In State ex rel. Hill v. Reed, 199 W.Va. 89, 483 S.E.2d 89 (1996), this Court discussed the question of whether it was appropriate for a trial court to require a criminal defendant to disclose the names of his prospective witnesses. The Court recognized that jury selection was critical to the fairness of criminal trials and pointed out that a function of voir dire is to elicit possible prejudice possessed by prospective jurors which might affect their ability to render a verdict solely on the evidence under the instructions of the court. The Court also indicated that voir dire must be meaningful so that the parties may select a jury competent to judge and determine the facts in issue without bias, prejudice or partiality. The Court concluded that voir dire can not be effectively conducted unless the names of prospective jurors are disclosed prior to trial. As a consequence, the Court concluded that it was appropriate, and within the discretion of a trial judge, to require that the parties to a criminal proceeding prepare and submit to the court a list of their prospective witnesses, as well as the addresses of those witnesses.

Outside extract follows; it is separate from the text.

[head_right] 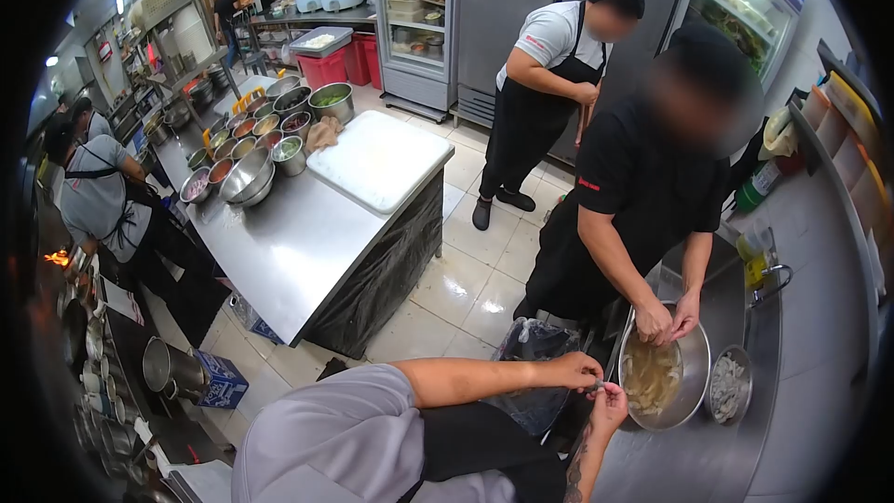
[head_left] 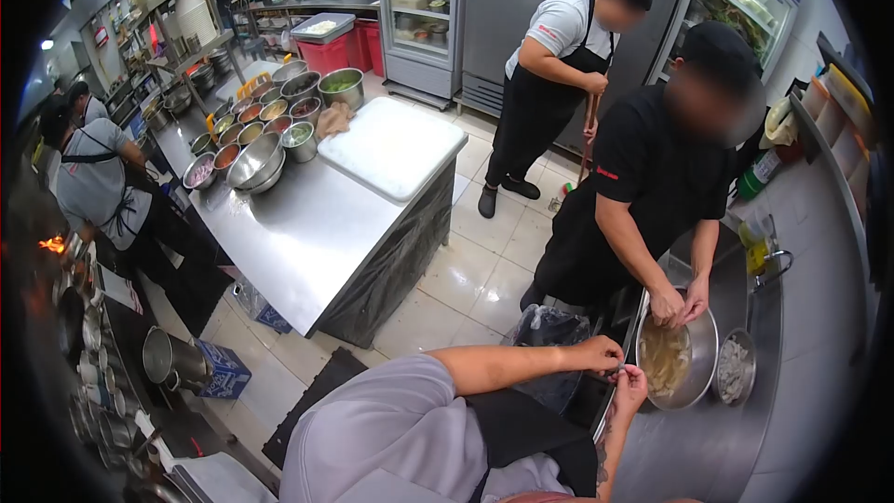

The Court did, however, suggest in State ex rel. Hill v. Reed, id., that there was a countervailing concern involved in the pretrial identification of witnesses. That concern is that the process of identifying witnesses not be used as a subterfuge for discovery where such discovery is not otherwise appropriate. In State ex rel. Hill v. Reed, id., the relator did not seek disclosure pursuant to Rule 16 of the West Virginia Rules of Criminal Procedure, and the Court noted that he was not, therefore, obligated to make reciprocal disclosure to the State. The Court stated that:

Rule 16 [of the West Virginia Rules of Criminal Procedure] basically permits discovery by the State only if the defendant has already requested and received certain things and provides, in pertinent part, as follows:
(D) Defense Witnesses. If the defendant requests disclosure under subdivision (a)(1)(F) of this rule, upon compliance with such request by the state, the defendant, on the request of the state, shall furnish the state with a list of the names and addresses of the witnesses the defendant intends to call in the presentation of the case in chief. When a request for discovery of the names and addresses of witnesses has been made by the state, the defendant may be allowed to perpetuate the testimony of such witnesses in accordance with the provisions of Rule 15.
W.Va.R.Crim.P. 16(b)(D) (emphasis supplied).